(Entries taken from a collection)
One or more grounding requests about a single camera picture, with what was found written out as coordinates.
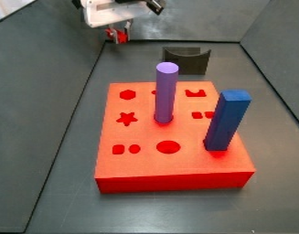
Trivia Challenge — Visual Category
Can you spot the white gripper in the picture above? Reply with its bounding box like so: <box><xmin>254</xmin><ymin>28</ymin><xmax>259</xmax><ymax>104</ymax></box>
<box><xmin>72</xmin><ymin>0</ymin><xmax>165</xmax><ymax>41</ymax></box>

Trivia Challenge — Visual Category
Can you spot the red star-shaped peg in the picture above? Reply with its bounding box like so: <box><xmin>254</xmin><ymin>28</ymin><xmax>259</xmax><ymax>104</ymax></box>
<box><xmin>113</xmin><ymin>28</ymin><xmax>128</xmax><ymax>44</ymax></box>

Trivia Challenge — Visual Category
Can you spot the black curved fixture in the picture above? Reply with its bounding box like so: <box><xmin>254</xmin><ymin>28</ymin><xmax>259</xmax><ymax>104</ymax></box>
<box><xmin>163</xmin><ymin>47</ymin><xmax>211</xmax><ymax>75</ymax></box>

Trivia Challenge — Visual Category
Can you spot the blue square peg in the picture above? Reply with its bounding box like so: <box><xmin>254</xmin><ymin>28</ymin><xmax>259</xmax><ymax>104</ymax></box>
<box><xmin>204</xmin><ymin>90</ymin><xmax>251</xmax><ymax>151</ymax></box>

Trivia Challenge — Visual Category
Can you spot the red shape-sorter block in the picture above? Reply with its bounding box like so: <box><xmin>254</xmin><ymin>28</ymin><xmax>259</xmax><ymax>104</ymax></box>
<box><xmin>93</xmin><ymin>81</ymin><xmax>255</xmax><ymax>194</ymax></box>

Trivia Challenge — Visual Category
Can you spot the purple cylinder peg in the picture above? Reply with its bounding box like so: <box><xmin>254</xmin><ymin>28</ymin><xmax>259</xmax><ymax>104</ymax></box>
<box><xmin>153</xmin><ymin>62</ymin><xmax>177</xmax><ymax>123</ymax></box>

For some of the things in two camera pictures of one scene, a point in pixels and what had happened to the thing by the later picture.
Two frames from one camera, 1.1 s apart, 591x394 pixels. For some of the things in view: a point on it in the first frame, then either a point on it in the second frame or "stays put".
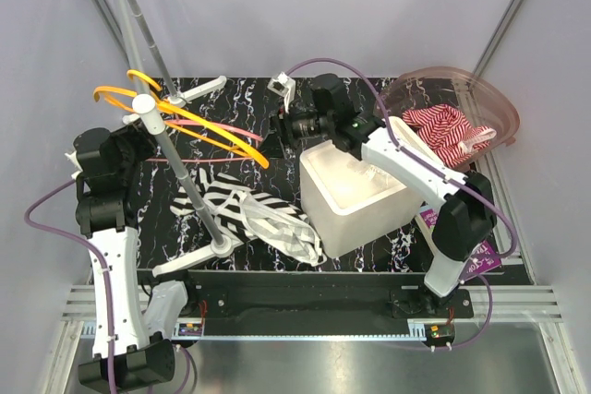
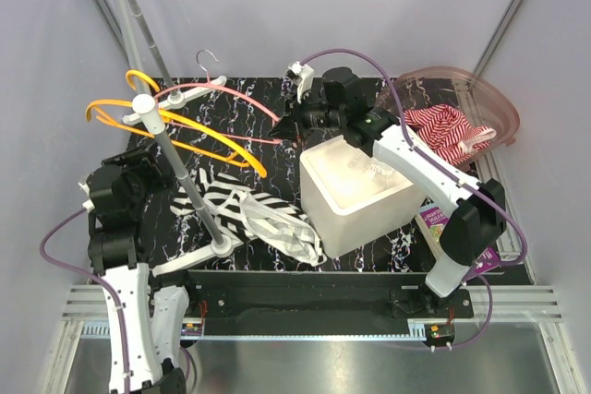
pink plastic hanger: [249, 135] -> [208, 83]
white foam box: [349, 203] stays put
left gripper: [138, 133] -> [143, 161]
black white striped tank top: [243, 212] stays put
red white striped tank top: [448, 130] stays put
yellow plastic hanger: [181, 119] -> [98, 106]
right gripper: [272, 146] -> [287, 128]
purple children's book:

:: PROBLEM REQUIREMENTS ::
In the records above, which lines hold the string "things"? Copy each one.

:: ANSWER SECTION ::
For some of the things in two camera pictures of one scene, a point in pixels and what had happened to the thing by the later picture.
Two frames from one camera, 1.1 s apart, 591x394 pixels. For some of the things in view: a point on it in the first frame, then either a point on it in the second frame or "stays put".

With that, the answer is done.